Community plan launched

Community plan launched

3 May 2017

THE first ever community plan for the Newry, Mourne and Down Council area aims to make life better for people across the district.

Two years in the making, those behind the blueprint insist people and organisations working together are central to the plan’s success, planning ahead to improve the key issues of health, education, employment, safety and the environment.

The aims of the plan are to highlight the challenges facing the area now and into the future and to empower communities to respond to these challenges and prioritise what matters to them.

Ratepayers, politicians and representatives from a host of statutory and voluntary organisations have had an input into the design of the plan and will evaluate its progress.

Authors of the report say the plan sets out to create an environment that supports collaboration, where everyone can work together towards achieving the same goals. They say the plan’s vision is to create a council area featuring strong, safe and vibrant communities where everyone has a good quality of life and access to opportunities, choices and high quality services which are sustainable, accessible and meet people’s needs.

Entitled Living Well Together, the plan sets out a vision of how public services can be better planned and delivered, with work underway to prepare a series of action plans to help deliver progress in priority areas.

They include ensuring everyone has a good start in life and fulfils their lifelong potential, enjoys good health and well-being, benefits from prosperous communities, enjoys a clean, good quality and sustainable environment and lives in respectful, safe and vibrant communities. There is also strong emphasis on promoting equality and tackling inequality.

Full of statistics, the community plan reveals that the council area has been showing signs of economic recovery following a particularly turbulent period during one of the worst recessions on record in Northern Ireland.

Just over 17 per cent of the district’s workforce is employed in the retail sector, with almost 14 per  cent employed in the health sector. Employment statistics for the construction and education sectors are 12.5 per cent and 9.95 per cent respectively.

Interestingly, the Newry, Mourne and Down Council area is home to the fourth largest share of VAT registered businesses in Northern Ireland, with small and medium-sized enterprises viewed as key drivers for local productivity growth, helping create new job opportunities.

Despite the impact of the recession and an almost 20 per cent reduction in the district’s construction workforce, this industry remains a major employer in the area, according to the new plan. Likewise, the agriculture, forestry and fishing industries employ the most people in these sectors anywhere in the Province.

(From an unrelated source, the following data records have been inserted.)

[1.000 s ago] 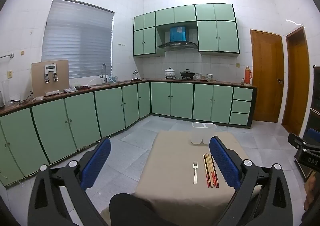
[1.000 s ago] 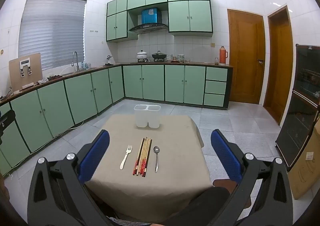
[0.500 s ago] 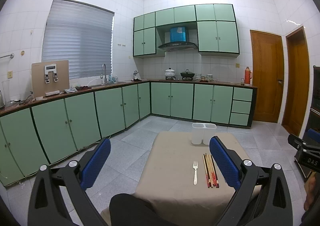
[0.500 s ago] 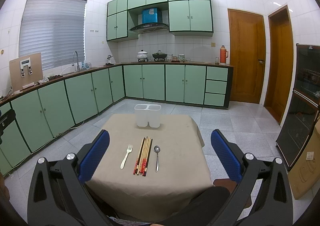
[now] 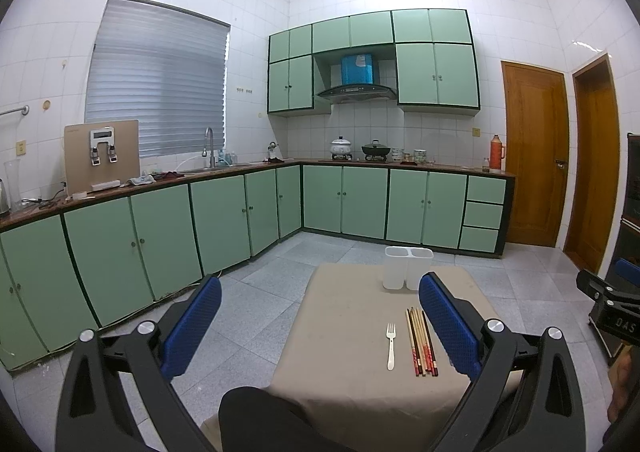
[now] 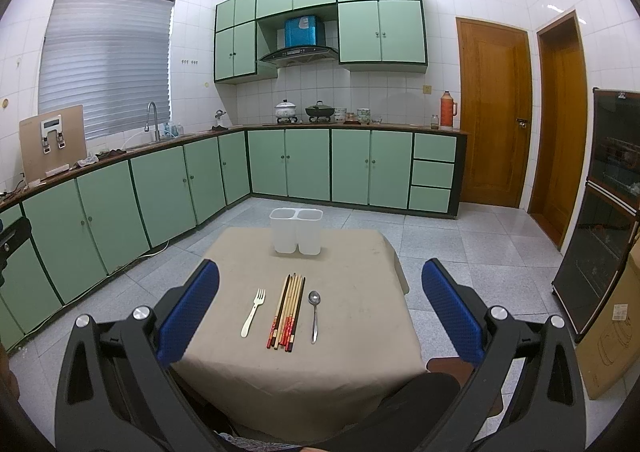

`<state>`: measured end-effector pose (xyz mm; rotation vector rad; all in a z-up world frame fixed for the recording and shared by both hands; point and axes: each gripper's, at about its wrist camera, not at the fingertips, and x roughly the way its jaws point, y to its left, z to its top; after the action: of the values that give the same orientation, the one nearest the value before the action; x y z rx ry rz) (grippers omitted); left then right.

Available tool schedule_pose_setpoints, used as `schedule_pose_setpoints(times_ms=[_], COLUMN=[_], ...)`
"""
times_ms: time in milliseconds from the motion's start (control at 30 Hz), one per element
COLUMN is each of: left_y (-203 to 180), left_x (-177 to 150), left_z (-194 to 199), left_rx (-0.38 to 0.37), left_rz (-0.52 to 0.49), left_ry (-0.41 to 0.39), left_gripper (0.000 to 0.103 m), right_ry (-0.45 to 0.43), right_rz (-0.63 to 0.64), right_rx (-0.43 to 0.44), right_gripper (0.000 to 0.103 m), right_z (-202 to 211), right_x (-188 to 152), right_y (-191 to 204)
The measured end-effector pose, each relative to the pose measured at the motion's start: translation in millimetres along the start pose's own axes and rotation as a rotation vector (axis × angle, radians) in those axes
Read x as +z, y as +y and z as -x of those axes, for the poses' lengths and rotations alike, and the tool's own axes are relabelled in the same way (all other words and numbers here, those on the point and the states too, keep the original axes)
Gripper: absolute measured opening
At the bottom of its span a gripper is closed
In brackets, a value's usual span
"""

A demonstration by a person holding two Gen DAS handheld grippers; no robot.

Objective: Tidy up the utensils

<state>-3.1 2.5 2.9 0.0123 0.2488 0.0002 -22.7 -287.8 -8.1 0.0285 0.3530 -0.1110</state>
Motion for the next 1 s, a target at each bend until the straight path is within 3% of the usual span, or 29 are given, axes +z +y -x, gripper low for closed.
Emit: schedule_pose_setpoints(times_ms=[1000], left_y=[-4.3], left_x=[1.2], left_z=[0.6], left_rx=[0.008], left_rz=[0.003], left_ry=[-0.008], left_gripper=[0.097], right_ry=[-0.001], right_rz=[0.006], right_rx=[0.000], right_gripper=[0.098], right_z=[-1.3], right_x=[-0.6], right_y=[3.0])
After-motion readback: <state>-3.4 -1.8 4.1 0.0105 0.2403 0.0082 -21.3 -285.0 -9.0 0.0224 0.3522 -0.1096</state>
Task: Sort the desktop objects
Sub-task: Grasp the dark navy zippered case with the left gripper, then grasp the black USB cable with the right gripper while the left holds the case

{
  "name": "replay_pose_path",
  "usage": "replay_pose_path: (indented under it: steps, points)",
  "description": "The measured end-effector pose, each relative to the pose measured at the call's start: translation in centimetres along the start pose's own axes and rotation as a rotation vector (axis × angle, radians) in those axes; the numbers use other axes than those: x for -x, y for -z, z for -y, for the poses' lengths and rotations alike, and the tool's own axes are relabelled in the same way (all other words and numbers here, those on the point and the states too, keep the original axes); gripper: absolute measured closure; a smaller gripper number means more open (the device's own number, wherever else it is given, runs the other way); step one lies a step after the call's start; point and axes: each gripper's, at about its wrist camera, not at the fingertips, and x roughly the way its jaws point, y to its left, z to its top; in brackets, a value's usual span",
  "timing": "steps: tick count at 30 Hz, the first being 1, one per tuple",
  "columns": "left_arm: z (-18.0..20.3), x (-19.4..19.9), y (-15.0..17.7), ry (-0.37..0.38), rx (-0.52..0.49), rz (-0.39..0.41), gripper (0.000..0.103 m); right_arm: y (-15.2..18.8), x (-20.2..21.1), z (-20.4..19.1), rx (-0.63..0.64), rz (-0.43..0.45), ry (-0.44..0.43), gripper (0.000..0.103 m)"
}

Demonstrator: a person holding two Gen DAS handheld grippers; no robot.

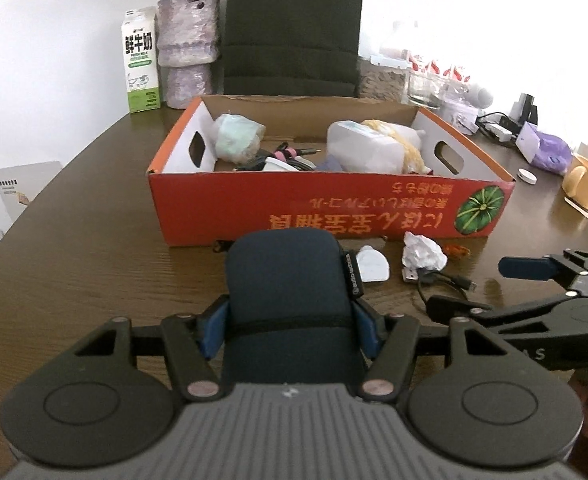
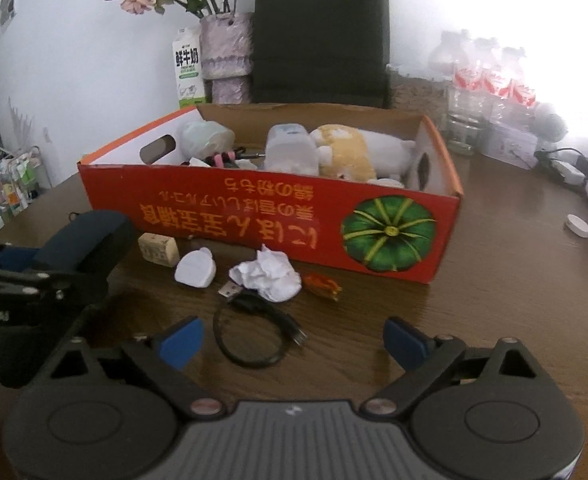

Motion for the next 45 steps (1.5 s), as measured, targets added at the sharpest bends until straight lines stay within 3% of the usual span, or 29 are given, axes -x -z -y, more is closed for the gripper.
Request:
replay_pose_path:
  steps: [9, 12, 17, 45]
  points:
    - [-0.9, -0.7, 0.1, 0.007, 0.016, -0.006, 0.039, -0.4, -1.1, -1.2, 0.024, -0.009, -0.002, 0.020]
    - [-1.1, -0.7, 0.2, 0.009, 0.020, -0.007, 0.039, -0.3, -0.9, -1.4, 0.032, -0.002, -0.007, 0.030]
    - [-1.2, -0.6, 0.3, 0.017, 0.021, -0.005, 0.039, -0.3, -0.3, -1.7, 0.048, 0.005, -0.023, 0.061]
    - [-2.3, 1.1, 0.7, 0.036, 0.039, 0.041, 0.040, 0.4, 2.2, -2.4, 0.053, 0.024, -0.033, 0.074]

The need to address the number of people on the waiting list for social housing across the council area is also highlighted in the plan with the need described as “high.” The highest areas which require new provision include Downpatrick, Newcastle, Castlewellan, Crossgar and Saintfield.

It is estimated that 72 per cent of the social housing waiting list comprises single and small family households, prompting the need for a significant number of one and two-bedroom dwellings.

Elsewhere, the plan highlights the need to tackle health inequalities and to put in place initiative to to support the 40 per cent of people across the district who have little or nor qualifications, to achieve academic success.

The plan also focuses on the district’s tourism potential which it describes as “enormous” given there are several Areas of Outstanding Natural Beauty including Strangford Lough and the Mournes. The new plan reveals that 55 per cent of overnight trips to the district are for holiday purposes, with the figure the second highest in Northern Ireland behind the Causeway Coast and Glens.